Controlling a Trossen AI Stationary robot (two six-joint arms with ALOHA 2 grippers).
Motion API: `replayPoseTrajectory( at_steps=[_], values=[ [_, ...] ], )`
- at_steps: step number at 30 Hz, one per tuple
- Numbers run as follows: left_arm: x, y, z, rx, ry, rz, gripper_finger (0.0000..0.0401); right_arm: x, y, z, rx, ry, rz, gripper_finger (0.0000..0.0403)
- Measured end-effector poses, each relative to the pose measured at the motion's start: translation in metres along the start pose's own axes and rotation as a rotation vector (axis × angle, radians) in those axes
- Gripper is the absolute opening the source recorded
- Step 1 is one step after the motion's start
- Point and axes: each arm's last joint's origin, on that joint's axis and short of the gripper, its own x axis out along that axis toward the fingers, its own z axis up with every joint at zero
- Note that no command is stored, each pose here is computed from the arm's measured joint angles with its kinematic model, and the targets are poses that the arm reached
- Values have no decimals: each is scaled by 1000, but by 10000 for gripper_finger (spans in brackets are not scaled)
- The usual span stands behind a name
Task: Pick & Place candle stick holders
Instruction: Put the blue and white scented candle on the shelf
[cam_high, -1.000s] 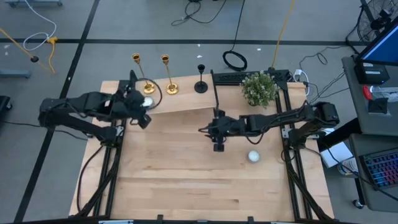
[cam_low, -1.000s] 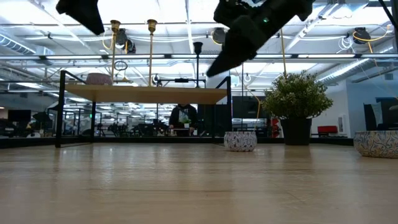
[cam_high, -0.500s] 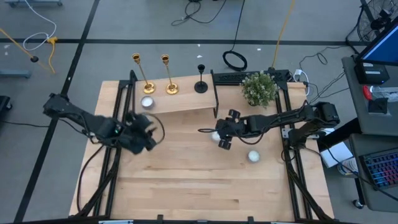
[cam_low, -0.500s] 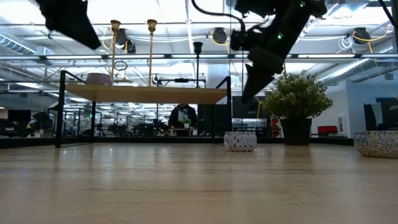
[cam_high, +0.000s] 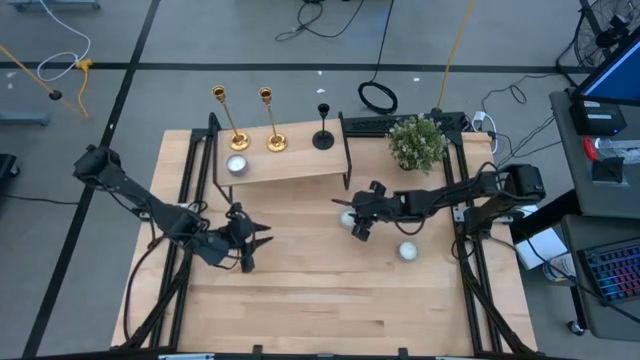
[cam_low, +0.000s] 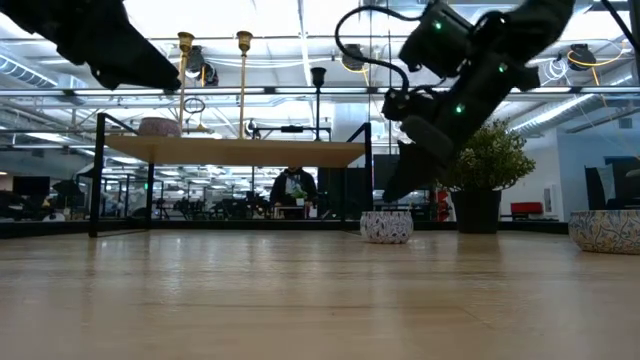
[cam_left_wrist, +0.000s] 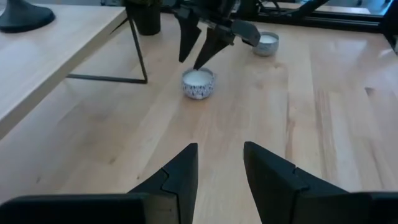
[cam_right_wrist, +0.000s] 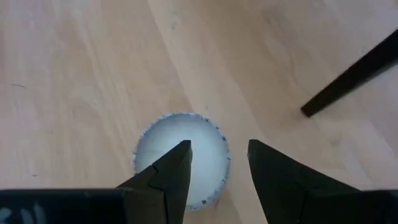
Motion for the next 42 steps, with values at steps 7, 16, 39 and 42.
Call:
replayPoseTrajectory(
  at_steps=[7,16,39,42],
  values=[
    [0,1,-1,-5,0,5,136,6,-9,-20,3,-35,2,155],
    [0,1,-1,-5,0,5,136,7,-12,-31,10,-47,1,110],
    [0,1,-1,0,1,6,136,3,-6,-7,-50,-282,94,3],
    [0,1,-1,13,2,6,136,2,-4,-1,-72,-317,106,3]
  ],
)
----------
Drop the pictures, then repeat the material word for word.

| RESPONSE TO THE TASK |
Controlling a Trossen AI Stationary robot (two six-joint arms with ALOHA 2 grippers).
Motion API: `replayPoseTrajectory( at_steps=[_], values=[ [_, ...] ], )`
- at_steps: step number at 30 Hz, one per tuple
- Numbers run as follows: left_arm: x, y, z, rx, ry, rz, gripper_finger (0.0000..0.0401); right_arm: x, y, z, rx, ry, rz, gripper_finger (0.0000..0.0403)
- Measured end-effector poses, each relative to the pose measured at the motion's start: translation in metres along the start pose's own axes and rotation as a rotation vector (axis × angle, radians) in those axes
- Gripper is the absolute opening the source recorded
- Step 1 is one step after the motion's start
- Point and axes: each arm's last joint's origin, on that joint's axis and short of the gripper, its own x axis out along that axis toward the fingers, its own z axis up with every joint at zero
- Note that no command is stored, each pose here is computed from the arm's measured joint angles with its kinematic model, and the targets are poses that the arm reached
- Values have no decimals: each is scaled by 1000, but by 10000 for gripper_finger (spans in brackets are not scaled)
- The usual span stands behind a name
Task: Pick & Place candle stick holders
Instruction: Put the blue and white scented candle on the shelf
[cam_high, -1.000s] 
[cam_low, -1.000s] 
[cam_high, -0.500s] 
[cam_low, -0.500s] 
[cam_high, +0.000s] 
[cam_low, +0.000s] 
[cam_left_wrist, +0.000s] 
[cam_right_wrist, +0.000s] 
Motion for the next 42 steps, with values at steps 7, 16, 39 and 42.
Call:
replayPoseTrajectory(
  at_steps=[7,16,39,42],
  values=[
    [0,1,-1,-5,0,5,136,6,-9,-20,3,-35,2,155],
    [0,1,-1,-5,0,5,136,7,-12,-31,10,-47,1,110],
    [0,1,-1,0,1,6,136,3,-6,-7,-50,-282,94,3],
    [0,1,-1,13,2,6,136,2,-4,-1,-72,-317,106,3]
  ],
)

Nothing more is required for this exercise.